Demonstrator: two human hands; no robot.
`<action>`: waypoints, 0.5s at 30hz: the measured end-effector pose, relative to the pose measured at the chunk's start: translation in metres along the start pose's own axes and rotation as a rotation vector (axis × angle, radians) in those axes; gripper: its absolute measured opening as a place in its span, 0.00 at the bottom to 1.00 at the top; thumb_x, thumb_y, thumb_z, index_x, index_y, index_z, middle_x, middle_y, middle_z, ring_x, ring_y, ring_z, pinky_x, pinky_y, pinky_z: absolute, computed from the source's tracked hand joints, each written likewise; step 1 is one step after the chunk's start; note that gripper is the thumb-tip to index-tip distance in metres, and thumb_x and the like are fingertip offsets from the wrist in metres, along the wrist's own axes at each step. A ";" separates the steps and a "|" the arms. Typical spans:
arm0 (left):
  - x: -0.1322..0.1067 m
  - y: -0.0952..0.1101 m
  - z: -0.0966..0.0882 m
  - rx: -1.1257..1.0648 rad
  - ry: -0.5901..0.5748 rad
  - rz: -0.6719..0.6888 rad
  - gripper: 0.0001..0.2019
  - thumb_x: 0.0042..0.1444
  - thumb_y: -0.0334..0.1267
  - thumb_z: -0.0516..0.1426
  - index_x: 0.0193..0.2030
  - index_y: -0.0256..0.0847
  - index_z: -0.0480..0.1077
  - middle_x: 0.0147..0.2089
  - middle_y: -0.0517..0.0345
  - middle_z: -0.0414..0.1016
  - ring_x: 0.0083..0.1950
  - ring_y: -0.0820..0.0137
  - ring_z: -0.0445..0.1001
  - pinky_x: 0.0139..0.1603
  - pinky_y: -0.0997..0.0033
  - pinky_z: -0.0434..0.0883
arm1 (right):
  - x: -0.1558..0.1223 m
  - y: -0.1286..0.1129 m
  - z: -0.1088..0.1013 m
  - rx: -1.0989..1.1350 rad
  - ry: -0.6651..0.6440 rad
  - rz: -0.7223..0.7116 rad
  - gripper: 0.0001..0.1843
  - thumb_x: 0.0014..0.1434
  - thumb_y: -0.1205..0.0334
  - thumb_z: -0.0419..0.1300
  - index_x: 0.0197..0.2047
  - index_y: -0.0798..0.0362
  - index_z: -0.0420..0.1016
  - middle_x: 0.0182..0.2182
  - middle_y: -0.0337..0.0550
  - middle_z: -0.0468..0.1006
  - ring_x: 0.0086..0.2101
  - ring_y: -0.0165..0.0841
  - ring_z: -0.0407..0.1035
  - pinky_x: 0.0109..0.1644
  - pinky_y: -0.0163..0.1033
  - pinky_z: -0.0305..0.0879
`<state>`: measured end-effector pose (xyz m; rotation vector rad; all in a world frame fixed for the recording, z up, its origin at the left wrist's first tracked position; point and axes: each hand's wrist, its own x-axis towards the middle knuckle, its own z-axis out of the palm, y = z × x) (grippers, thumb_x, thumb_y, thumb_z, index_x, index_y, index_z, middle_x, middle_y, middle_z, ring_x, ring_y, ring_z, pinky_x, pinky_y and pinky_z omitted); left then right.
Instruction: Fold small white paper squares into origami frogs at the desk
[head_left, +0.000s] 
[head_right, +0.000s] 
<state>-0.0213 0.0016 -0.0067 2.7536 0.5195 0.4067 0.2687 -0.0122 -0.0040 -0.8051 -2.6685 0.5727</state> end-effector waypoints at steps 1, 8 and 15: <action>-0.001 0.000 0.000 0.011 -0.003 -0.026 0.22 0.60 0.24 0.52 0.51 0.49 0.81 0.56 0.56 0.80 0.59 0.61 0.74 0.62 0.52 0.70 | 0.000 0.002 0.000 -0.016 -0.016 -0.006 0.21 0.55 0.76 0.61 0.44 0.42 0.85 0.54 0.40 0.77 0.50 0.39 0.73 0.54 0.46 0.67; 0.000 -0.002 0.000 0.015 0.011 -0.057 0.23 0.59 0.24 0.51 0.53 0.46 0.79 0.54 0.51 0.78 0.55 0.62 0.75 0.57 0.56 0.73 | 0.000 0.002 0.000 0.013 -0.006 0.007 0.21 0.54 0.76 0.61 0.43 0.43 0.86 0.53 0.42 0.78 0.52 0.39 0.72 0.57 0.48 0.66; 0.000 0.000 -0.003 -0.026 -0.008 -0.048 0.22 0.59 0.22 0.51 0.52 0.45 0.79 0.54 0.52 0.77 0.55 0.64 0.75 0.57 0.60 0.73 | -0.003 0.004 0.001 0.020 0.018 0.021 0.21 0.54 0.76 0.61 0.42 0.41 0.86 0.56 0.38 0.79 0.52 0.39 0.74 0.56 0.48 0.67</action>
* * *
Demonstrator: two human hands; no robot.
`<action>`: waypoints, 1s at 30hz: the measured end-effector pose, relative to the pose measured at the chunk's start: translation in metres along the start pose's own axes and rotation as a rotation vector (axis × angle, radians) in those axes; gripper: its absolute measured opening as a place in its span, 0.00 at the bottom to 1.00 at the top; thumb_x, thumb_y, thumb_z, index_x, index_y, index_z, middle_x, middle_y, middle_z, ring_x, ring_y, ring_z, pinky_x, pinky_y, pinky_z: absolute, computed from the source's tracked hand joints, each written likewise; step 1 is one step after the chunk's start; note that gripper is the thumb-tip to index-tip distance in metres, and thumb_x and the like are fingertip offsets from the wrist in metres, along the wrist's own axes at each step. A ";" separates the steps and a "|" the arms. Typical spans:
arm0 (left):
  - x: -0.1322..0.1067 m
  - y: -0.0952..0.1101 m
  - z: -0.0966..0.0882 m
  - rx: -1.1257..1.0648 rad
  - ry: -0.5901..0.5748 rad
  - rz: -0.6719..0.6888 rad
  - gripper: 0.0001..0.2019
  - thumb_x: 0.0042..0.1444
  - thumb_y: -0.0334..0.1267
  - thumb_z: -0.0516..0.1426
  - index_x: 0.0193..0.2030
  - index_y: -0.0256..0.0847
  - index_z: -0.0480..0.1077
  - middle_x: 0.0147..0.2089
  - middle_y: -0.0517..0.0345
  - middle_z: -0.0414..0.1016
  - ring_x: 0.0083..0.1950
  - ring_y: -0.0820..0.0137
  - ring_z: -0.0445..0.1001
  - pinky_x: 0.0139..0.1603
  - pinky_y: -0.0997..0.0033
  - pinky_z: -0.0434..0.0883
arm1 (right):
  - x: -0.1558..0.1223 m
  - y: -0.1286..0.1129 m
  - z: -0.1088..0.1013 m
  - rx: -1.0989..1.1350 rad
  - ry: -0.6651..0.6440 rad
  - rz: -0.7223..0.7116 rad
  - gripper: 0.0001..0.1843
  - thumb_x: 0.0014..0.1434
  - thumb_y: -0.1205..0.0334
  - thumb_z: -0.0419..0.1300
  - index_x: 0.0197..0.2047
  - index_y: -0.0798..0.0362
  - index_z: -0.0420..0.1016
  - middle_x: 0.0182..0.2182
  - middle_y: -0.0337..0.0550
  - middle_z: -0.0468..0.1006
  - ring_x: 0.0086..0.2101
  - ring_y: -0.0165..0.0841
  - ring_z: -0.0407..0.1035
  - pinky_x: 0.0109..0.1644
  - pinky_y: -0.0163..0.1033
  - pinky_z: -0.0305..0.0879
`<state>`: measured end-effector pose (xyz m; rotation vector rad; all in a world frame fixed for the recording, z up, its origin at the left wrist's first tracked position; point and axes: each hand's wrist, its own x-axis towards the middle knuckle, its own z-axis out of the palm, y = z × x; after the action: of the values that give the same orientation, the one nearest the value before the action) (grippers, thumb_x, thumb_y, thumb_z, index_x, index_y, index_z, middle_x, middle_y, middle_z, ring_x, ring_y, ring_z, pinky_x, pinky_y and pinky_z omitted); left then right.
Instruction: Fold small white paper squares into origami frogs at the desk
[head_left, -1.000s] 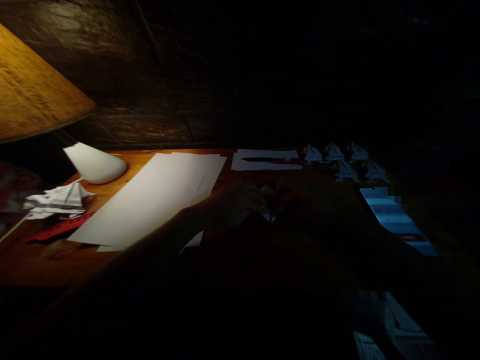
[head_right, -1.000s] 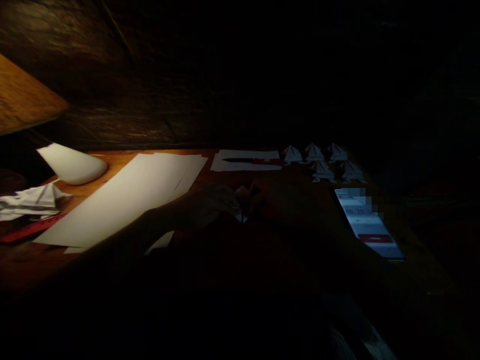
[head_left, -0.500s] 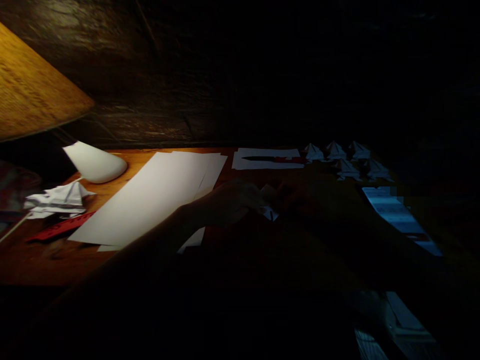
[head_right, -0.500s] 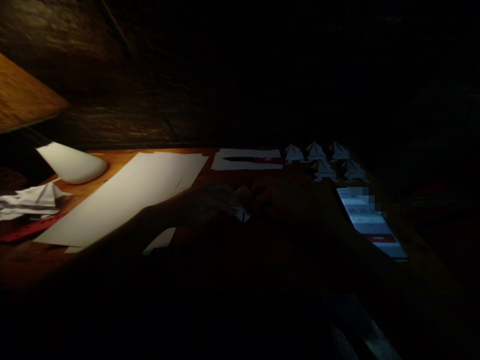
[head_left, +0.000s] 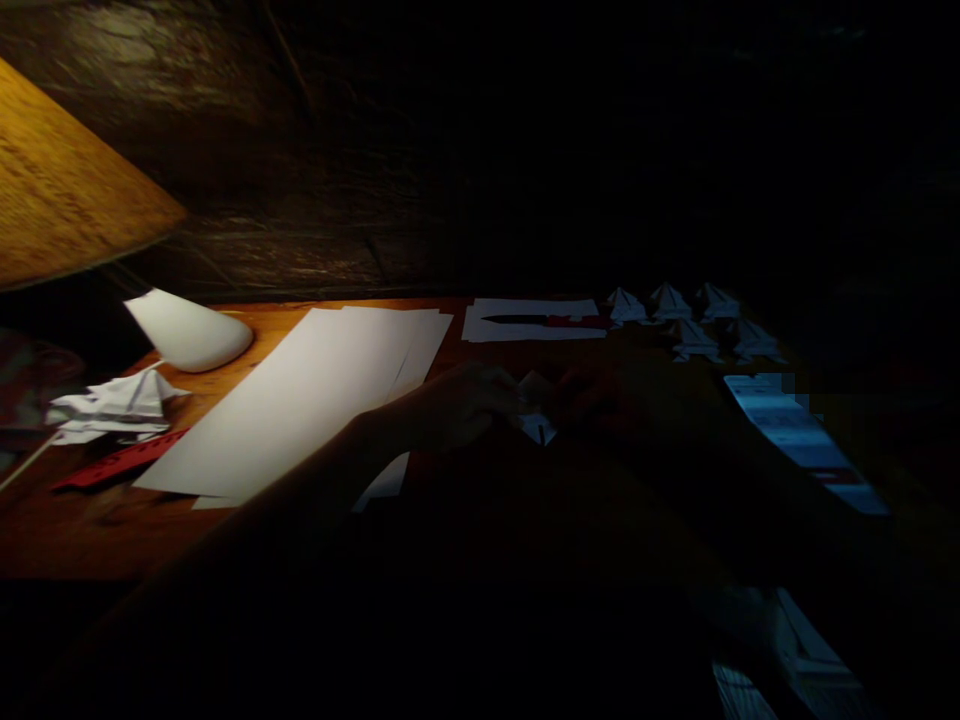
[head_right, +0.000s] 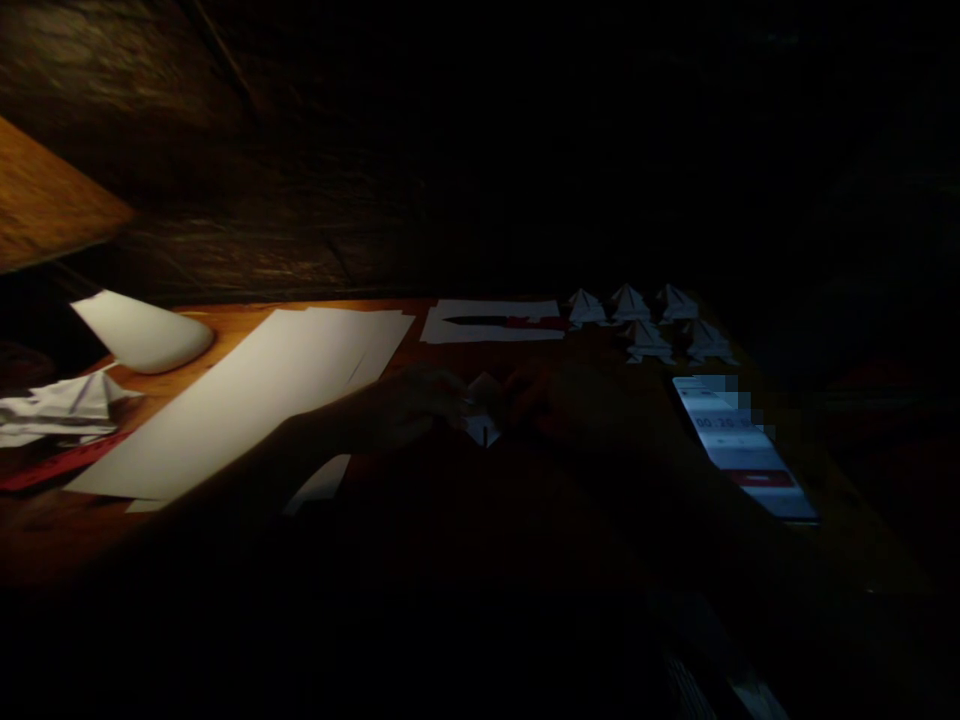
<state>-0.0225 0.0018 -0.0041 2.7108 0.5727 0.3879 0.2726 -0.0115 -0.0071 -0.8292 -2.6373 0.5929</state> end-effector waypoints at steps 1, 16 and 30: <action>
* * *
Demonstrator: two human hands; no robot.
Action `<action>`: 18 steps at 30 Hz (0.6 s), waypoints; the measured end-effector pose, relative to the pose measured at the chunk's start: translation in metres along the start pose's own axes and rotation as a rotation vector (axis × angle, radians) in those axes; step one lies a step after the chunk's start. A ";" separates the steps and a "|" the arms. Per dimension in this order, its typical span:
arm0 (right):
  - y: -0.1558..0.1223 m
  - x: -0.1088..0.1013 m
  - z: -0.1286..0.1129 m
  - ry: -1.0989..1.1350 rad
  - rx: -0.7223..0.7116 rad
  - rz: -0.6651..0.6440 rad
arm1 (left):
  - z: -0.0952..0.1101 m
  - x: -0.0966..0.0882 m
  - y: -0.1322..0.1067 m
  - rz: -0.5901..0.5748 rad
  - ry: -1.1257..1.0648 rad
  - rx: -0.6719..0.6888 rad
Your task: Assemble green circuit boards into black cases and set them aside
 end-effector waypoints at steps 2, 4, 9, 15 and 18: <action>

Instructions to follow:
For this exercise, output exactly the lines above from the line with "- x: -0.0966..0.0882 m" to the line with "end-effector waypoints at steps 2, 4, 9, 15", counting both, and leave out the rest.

Expected output:
  - x: -0.0966..0.0882 m
  - y: -0.1322..0.1067 m
  - rz: -0.5901..0.5748 rad
  - ry: -1.1257..1.0648 rad
  - rx: -0.6719..0.6888 rad
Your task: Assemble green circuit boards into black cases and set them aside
 end-effector waypoints at steps 2, 4, 9, 15 and 18: <action>

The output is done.